Other types of impulse control problems:
"Regular" PG:  Alcohol/street drug abuse common.
PWPs:  Frequently accompanied by excessive shopping,
hypersexuality.

Type of treatment:
"Regular" PG:  Gamblers Anonymous or similar.
PWPs:  Reduce drug dosage.

Effectiveness of treatment:
"Regular" PG:  A lifelong struggle, relapses common.
PWPs:  Quick and effective.

So, there are a lot of differences between the two groups.
There is no reason to expect that there would be any
relationship between the rates of PG in the two groups, so
the fact that both are around the same level does not tell
us anything.  In particular, it does not tell us that the
causes of PG are the same in both groups, which is what
Mackenzie is arguing.

In my view, the last characteristic is the most convincing.
The fact that, even with only anecdotal data, not taking a
pill cures an addiction, is pretty strong evidence that
there is a connection between the pill and the addiction.

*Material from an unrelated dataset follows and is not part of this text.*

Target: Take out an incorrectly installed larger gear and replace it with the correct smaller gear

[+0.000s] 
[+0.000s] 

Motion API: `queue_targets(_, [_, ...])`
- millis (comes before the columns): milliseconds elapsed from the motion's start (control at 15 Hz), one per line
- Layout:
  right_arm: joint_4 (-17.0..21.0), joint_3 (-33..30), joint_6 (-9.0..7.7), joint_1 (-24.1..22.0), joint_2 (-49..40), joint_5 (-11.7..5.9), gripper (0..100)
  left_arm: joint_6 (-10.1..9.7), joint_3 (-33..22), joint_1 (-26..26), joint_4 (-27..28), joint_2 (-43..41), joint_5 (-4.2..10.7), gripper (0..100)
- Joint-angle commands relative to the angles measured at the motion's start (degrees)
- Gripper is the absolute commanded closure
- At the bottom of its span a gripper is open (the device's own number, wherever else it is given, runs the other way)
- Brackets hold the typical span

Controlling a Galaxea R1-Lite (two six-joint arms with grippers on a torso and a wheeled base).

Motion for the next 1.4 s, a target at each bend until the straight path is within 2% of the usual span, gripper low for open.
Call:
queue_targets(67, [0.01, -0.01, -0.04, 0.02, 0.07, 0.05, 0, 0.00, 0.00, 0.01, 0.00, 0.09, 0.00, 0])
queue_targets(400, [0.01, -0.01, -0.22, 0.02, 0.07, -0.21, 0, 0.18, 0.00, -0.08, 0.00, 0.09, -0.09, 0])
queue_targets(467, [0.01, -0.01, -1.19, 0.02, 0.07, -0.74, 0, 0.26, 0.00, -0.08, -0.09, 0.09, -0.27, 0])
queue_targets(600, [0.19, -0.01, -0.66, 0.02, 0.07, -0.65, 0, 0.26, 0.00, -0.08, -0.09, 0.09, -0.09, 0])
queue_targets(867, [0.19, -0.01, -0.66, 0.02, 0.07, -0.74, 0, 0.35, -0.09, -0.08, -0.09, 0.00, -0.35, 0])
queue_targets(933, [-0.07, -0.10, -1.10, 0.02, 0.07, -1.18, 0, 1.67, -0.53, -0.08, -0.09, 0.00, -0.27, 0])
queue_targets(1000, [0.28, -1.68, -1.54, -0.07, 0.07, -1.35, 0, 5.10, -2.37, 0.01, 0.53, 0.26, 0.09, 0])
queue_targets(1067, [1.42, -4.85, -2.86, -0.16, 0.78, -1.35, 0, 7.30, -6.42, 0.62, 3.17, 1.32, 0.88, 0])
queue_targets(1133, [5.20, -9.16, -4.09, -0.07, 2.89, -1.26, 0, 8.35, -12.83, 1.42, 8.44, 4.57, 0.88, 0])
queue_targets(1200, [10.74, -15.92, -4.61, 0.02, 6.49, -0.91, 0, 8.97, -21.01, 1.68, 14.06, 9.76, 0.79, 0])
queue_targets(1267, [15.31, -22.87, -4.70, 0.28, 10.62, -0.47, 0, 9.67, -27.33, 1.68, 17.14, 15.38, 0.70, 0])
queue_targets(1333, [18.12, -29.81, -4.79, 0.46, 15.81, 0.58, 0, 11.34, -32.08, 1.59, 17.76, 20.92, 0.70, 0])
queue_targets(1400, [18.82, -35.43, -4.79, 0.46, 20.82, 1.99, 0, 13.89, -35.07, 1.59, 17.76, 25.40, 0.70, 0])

As it happens, I have just come across some additional
information which supports my argument.  Just today, M.
Schild posted an abstract from the Journal of Geriatric
Psychiatry and Neurology.  It turns out that the same issue
of that journal reports on a study of pathological gambling
in older adults (I don't usually follow this literature).
Although the number of subjects is small, they did not
develop their interest in gambling in their 50s and 60s.
Rather, as one would expect, they are people who started
their behavior at a much younger age and grew old with it.
They first started gambling at an average age of 27 and
began gambling once or more per week at an average age of
40.

Mackenzie, if you don't find this convincing, let's just
agree to disagree.  I am getting tired of it, and the rest
of the list seems to have zoned out.